→ EXERCISE OBJECTIVE:
Count the lines below that hold the word "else" and say how many, with no other text.

→ DATASET:
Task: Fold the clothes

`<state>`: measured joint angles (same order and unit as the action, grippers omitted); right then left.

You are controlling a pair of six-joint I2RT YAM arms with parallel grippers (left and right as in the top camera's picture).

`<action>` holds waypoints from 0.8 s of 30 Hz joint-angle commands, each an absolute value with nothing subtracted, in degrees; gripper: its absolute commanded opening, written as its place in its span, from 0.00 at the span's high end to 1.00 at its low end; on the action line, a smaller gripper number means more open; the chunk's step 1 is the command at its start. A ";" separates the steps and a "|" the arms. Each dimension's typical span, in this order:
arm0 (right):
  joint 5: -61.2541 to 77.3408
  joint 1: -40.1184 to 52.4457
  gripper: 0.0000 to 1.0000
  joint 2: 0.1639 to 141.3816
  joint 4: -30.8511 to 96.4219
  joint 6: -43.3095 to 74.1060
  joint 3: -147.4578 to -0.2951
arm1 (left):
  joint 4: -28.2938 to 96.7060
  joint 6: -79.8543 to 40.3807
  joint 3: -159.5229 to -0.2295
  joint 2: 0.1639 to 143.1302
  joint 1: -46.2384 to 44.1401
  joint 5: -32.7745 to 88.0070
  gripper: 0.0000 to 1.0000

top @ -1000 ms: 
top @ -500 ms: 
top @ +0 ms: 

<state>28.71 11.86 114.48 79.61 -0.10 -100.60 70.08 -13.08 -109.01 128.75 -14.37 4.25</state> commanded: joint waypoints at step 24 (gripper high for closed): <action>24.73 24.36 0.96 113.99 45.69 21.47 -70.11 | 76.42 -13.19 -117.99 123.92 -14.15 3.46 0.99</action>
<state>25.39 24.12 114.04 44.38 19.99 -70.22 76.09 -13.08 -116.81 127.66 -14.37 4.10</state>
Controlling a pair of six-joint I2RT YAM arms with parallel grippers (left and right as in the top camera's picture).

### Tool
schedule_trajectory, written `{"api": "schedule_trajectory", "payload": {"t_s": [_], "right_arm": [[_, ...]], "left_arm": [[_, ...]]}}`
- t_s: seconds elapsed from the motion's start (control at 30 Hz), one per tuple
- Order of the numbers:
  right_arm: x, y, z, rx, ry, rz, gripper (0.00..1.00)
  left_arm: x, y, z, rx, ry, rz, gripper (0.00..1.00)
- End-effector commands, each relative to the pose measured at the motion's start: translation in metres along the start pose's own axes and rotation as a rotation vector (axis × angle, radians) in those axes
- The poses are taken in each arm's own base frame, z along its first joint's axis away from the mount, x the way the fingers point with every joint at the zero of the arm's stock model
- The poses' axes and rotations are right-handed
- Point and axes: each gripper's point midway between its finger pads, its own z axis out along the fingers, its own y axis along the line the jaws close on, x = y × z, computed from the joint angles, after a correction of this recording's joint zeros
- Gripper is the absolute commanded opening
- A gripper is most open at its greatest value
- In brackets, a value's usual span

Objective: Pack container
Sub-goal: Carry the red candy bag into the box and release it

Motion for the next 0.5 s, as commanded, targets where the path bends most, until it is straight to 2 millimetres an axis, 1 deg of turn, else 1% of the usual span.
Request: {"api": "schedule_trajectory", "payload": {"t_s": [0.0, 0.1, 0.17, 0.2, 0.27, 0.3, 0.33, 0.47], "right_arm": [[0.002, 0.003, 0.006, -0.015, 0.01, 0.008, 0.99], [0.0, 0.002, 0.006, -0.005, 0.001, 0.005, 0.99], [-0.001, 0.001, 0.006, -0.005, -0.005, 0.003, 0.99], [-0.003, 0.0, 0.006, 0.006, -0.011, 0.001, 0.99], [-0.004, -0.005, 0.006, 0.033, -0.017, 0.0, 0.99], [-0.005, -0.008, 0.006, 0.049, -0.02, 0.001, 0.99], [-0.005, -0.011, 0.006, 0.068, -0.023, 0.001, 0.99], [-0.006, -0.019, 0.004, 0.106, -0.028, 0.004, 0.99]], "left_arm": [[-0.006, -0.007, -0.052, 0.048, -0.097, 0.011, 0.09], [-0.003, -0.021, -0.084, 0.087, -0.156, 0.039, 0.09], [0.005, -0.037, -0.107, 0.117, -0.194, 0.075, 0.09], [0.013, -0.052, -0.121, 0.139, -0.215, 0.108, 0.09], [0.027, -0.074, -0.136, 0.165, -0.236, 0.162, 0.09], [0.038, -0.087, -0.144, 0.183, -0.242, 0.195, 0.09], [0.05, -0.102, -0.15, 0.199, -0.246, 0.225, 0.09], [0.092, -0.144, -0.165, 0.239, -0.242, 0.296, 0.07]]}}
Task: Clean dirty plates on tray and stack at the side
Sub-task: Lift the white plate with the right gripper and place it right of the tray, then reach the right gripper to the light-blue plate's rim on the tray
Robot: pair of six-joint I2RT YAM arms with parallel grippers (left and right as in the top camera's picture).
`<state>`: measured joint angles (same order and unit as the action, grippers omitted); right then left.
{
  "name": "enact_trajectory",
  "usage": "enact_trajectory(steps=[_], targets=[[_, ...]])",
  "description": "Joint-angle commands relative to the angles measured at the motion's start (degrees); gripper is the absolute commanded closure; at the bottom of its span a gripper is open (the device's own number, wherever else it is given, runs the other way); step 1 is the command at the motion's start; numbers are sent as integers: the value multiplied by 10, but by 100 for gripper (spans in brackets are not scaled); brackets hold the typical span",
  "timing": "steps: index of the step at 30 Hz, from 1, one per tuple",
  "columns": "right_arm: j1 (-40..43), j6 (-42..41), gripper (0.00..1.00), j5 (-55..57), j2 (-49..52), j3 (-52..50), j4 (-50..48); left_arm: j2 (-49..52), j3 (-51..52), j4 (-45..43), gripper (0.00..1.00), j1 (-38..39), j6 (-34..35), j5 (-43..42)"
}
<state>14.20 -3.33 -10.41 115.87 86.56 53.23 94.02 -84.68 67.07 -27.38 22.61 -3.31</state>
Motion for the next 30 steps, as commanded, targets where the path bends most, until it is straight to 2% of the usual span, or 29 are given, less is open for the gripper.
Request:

→ RESPONSE BOX:
2